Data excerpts

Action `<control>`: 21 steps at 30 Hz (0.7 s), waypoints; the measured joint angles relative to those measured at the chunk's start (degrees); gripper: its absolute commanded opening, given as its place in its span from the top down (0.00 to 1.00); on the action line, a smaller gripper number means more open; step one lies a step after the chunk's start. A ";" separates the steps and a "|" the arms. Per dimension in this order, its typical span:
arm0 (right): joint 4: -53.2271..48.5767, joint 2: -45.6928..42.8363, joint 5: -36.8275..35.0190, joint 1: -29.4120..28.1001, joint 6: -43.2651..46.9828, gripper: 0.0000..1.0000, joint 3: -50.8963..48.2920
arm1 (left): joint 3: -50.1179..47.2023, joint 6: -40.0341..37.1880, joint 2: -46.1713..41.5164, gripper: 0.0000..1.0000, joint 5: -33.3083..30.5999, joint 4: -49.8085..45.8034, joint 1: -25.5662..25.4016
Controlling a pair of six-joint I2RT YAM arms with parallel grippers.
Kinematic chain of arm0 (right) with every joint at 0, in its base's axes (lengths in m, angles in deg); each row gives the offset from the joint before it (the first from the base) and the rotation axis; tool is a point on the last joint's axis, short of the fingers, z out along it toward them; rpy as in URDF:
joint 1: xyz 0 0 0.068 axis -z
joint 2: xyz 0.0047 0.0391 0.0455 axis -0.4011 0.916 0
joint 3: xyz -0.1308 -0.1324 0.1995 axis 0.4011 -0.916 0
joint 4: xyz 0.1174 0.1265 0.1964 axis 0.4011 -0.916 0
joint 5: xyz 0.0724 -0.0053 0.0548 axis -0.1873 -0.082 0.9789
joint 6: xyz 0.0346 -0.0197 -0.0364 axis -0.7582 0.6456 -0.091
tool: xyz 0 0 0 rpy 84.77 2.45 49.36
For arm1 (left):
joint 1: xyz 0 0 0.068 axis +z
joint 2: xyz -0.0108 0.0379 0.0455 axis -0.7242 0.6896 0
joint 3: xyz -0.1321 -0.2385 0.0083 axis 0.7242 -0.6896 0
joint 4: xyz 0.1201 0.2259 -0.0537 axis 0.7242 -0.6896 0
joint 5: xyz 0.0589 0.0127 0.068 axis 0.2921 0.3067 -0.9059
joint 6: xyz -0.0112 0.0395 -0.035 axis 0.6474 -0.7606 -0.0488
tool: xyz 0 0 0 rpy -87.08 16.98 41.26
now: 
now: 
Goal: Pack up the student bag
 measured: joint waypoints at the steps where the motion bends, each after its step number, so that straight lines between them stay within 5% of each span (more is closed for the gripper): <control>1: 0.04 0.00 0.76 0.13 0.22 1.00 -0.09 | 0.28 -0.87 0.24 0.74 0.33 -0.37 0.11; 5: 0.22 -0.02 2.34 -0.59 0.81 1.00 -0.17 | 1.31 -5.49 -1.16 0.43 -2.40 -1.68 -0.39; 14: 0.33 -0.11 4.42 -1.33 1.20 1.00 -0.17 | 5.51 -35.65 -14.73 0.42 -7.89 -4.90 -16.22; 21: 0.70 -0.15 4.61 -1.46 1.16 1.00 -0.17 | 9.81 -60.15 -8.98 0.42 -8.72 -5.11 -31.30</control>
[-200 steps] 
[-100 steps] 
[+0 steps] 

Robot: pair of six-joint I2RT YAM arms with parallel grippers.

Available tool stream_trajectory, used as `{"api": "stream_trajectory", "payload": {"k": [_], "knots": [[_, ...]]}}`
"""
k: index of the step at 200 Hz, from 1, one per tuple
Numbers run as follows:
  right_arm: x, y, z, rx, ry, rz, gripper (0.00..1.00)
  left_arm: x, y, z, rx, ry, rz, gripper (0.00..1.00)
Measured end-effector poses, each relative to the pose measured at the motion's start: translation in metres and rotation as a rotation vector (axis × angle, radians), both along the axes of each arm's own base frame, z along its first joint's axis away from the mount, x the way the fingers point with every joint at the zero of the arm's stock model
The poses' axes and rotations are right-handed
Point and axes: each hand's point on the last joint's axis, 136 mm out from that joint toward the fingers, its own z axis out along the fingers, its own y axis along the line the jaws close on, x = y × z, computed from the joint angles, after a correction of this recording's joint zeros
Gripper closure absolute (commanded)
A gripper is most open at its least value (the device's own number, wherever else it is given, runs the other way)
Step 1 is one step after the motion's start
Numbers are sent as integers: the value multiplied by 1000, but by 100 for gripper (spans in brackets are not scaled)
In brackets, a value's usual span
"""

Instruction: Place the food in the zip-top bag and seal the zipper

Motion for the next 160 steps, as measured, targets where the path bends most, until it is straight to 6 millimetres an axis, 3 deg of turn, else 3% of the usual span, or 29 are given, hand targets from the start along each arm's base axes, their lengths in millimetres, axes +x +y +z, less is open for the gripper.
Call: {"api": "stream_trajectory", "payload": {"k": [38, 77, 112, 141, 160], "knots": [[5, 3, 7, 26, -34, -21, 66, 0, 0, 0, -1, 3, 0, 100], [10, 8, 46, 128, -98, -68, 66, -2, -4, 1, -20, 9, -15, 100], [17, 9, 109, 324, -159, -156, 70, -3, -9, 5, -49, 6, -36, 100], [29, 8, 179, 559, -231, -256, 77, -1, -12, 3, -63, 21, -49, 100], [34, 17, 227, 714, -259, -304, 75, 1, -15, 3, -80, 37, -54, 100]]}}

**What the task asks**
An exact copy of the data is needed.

**Reply to the exercise**
Action `<control>`: 21 steps at 30 Hz (0.7 s), waypoints; the measured joint angles relative to those measured at the chunk's start (degrees); gripper: its absolute commanded opening, given as its place in its span from the top down (0.00 to 1.00); on the action line, a smaller gripper number means more open; step one lies a step after the chunk's start. A ";" separates the steps and a "|" the arms. Per dimension in this order, its typical span:
arm0 (right): joint 4: -53.2271..48.5767, joint 2: -45.6928..42.8363, joint 5: -36.8275..35.0190, joint 1: -29.4120..28.1001, joint 6: -43.2651..46.9828, gripper: 0.0000..1.0000, joint 3: -50.8963..48.2920
arm1 (left): joint 3: -50.1179..47.2023, joint 6: -40.0341..37.1880, joint 2: -46.1713..41.5164, gripper: 0.0000..1.0000, joint 5: -33.3083..30.5999, joint 4: -49.8085..45.8034, joint 1: -25.5662..25.4016
Controlling a pair of six-joint I2RT YAM arms with parallel grippers.
Kinematic chain of arm0 (right) with every joint at 0, in its base's axes (lengths in m, angles in deg); each row gives the offset from the joint before it (the first from the base) and the rotation axis; tool is a point on the last joint's axis, short of the fingers, z out along it toward them; rpy as in URDF:
joint 1: xyz 0 0 0.068 axis -z
joint 2: xyz 0.0047 0.0391 0.0455 axis -0.4011 0.916 0
joint 3: xyz -0.1308 -0.1324 0.1995 axis 0.4011 -0.916 0
joint 4: xyz 0.1174 0.1265 0.1964 axis 0.4011 -0.916 0
joint 5: xyz 0.0724 -0.0053 0.0548 axis -0.1873 -0.082 0.9789
joint 6: xyz 0.0346 -0.0197 -0.0364 axis -0.7582 0.6456 -0.091
tool: xyz 0 0 0 rpy 84.77 2.45 49.36
For arm1 (left):
joint 1: xyz 0 0 0.068 axis +z
joint 2: xyz -0.0108 0.0379 0.0455 axis -0.7242 0.6896 0
joint 3: xyz -0.1321 -0.2385 0.0083 axis 0.7242 -0.6896 0
joint 4: xyz 0.1201 0.2259 -0.0537 axis 0.7242 -0.6896 0
joint 5: xyz 0.0589 0.0127 0.068 axis 0.2921 0.3067 -0.9059
joint 6: xyz -0.0112 0.0395 -0.035 axis 0.6474 -0.7606 -0.0488
tool: xyz 0 0 0 rpy -87.08 16.98 41.26
now: 
now: 
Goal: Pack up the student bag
 measured: joint waypoints at the steps where the motion bends, each after its step number, so that straight lines between them stay within 5% of each span (more is closed for the gripper): <control>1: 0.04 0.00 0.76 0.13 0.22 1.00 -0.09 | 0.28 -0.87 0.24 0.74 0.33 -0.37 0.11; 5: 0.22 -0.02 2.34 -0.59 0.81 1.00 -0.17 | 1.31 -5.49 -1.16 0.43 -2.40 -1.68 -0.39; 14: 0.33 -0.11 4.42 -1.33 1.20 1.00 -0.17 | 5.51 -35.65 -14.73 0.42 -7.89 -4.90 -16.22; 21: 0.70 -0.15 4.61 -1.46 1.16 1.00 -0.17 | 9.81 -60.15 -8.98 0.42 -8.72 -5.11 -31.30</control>
[-200 steps] 
[-100 steps] 
[+0 steps] 

Robot: pair of six-joint I2RT YAM arms with parallel grippers.

Available tool stream_trajectory, used as `{"api": "stream_trajectory", "payload": {"k": [_], "knots": [[_, ...]]}}`
"""
k: index of the step at 200 Hz, from 1, one per tuple
Numbers run as follows:
  right_arm: x, y, z, rx, ry, rz, gripper (0.00..1.00)
  left_arm: x, y, z, rx, ry, rz, gripper (0.00..1.00)
Measured end-effector poses, each relative to the pose measured at the motion's start: translation in metres and rotation as a rotation vector (axis × angle, radians), both along the axes of each arm's own base frame, z along its first joint's axis away from the mount, x the way the fingers point with every joint at the zero of the arm's stock model
The poses' axes and rotations are right-handed
Point and axes: each hand's point on the last joint's axis, 136 mm out from that joint toward the fingers, its own z axis out along the fingers, its own y axis along the line the jaws close on, x = y × z, computed from the joint angles, after a correction of this recording's joint zeros
Gripper closure absolute (commanded)
A gripper is most open at its least value (the device's own number, wherever else it is given, runs the other way)
Step 1 is one step after the motion's start
Numbers are sent as integers: the value multiplied by 1000, but by 100 for gripper (spans in brackets are not scaled)
In brackets, a value's usual span
"""

Instruction: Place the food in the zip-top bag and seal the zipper

Motion for the next 160 steps, as measured, targets where the path bends most, until it is straight to 6 millimetres an axis, 3 deg of turn, else 3% of the usual span, or 29 are given, hand targets from the start along each arm's base axes, their lengths in millimetres, axes +x +y +z, less is open for the gripper.
Call: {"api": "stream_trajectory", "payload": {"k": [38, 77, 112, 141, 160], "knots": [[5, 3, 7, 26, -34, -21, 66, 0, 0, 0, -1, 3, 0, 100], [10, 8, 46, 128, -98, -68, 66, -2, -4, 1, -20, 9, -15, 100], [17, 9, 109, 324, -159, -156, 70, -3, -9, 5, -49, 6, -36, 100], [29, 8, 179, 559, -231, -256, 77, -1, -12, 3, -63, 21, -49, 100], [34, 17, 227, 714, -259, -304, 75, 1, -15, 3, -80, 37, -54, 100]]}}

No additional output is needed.